**Task requirements**.
Within the listing below, the lines to output run from the one containing "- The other" through the one containing "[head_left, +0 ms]"; copy them exactly and nothing else.
----------------
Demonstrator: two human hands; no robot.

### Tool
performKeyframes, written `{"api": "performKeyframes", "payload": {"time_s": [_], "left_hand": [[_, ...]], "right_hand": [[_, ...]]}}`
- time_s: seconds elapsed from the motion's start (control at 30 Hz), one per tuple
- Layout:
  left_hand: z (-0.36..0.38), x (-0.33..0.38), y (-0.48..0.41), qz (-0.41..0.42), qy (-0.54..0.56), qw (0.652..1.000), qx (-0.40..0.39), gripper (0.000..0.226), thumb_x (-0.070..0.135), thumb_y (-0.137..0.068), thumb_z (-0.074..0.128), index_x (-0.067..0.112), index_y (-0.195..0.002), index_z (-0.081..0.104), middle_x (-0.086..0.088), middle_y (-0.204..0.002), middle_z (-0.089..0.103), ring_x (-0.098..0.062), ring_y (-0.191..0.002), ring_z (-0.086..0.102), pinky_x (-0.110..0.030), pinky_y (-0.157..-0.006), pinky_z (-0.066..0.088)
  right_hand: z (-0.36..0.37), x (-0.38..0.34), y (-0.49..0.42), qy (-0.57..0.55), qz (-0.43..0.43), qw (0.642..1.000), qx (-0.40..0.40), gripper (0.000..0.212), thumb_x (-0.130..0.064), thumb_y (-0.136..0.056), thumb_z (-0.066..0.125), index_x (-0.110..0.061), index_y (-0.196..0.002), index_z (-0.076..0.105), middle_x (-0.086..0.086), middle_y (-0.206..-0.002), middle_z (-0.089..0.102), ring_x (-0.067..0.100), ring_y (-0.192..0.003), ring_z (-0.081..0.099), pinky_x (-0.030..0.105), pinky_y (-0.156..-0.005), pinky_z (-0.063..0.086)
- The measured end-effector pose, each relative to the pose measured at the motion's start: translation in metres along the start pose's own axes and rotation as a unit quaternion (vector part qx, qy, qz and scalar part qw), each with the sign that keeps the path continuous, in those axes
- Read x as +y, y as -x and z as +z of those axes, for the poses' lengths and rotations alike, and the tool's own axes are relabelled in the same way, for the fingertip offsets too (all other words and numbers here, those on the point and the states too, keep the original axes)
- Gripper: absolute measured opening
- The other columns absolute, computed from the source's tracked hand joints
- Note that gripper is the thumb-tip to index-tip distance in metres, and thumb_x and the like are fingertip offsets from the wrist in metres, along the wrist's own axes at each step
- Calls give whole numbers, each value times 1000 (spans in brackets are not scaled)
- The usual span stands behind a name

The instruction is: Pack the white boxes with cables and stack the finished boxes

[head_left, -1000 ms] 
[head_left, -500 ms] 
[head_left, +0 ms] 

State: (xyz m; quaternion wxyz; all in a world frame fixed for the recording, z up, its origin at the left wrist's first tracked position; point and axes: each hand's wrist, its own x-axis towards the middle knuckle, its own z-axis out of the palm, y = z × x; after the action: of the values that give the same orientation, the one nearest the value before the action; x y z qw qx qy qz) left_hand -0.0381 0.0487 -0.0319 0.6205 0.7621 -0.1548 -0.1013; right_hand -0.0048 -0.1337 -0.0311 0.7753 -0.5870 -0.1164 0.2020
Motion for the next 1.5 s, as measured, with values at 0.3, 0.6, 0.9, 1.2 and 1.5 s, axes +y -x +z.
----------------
**Output of the exercise**.
- The other columns absolute, computed from the source's tracked hand joints
- Note that gripper is the thumb-tip to index-tip distance in metres, and thumb_x and the like are fingertip offsets from the wrist in metres, along the wrist's own axes at each step
- Calls give whole numbers, each value times 1000 (spans in brackets are not scaled)
- The usual span stands behind a name

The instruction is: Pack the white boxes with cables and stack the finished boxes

[head_left, -1000 ms] 
[head_left, -500 ms] 
[head_left, +0 ms] 

No more output will be given.